Activity: From the listing below, pull each line that includes "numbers".

**** Data excerpt

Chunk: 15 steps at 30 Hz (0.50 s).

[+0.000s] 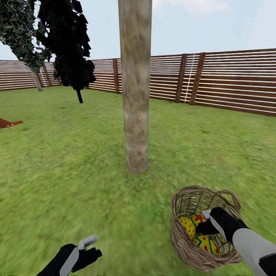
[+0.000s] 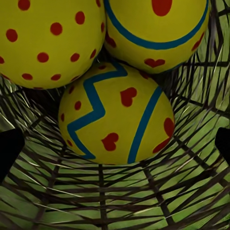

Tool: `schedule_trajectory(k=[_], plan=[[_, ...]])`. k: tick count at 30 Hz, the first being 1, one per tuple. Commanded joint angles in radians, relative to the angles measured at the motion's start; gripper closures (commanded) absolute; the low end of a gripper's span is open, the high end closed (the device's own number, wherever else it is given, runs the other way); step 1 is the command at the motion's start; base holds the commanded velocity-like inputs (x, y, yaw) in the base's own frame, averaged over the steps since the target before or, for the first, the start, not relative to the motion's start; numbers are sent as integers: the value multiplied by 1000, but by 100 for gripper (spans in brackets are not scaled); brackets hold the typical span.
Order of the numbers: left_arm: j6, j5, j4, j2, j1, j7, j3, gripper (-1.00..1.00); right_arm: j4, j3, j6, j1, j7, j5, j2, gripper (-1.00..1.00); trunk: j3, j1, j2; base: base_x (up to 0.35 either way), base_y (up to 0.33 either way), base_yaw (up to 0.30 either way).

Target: Take the three Easter eggs out of the wicker basket on the lawn in the garden, then place them on the lawn next to a single tree (choose any tree) so that all three eggs are next to the same tree and none are left in the basket.

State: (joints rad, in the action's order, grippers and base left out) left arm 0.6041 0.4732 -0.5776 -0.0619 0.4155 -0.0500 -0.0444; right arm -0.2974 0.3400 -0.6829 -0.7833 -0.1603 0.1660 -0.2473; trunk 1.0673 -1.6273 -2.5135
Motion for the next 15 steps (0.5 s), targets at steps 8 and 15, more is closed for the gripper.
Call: schedule_trajectory(k=[8,15], plan=[[3,8,-1,0,0,-5,-6,-100,-2,8,-4,-1,1,9,-1,-100,32,-3,-2,3,-1,0],[3,8,-1,0,0,-3,-6,-100,-2,9,-4,-1,1,9,-1,-100,59,-6,-4,231,-110,0]])
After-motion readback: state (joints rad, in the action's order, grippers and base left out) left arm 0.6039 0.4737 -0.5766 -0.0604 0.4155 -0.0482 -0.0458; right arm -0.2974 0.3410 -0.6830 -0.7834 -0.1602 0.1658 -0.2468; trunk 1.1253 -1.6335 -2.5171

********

Answer to this problem:
Tool: `schedule_trajectory(k=[_], plan=[[_, ...]])`. k: tick count at 30 Hz, the first being 1, one per tuple. Commanded joint angles in radians, relative to the angles measured at the motion's start; gripper closures (commanded) absolute; the low end of a gripper's span is open, the high end closed (the device's own number, wherever else it is given, runs the other way); step 1 is the command at the motion's start; base holds the commanded velocity-like inputs (x, y, yaw) in the base's own frame, averaged over the steps since the target before or, for the first, the start, not relative to the motion's start; numbers are sent as integers: the value multiplied by 1000, but by 100 for gripper (spans in brackets are not scaled); brackets hold the typical span.
Order of the numbers: left_arm: j6, j5, j4, j2, j1, j7, j3, gripper (-1.00..1.00); right_arm: j4, j3, j6, j1, j7, j5, j2, gripper (-1.00..1.00); trunk: j3, j1, j2; base: base_x (up to 0.35 either way), base_y (up to 0.33 either way), base_yaw (up to 0.30 either way).

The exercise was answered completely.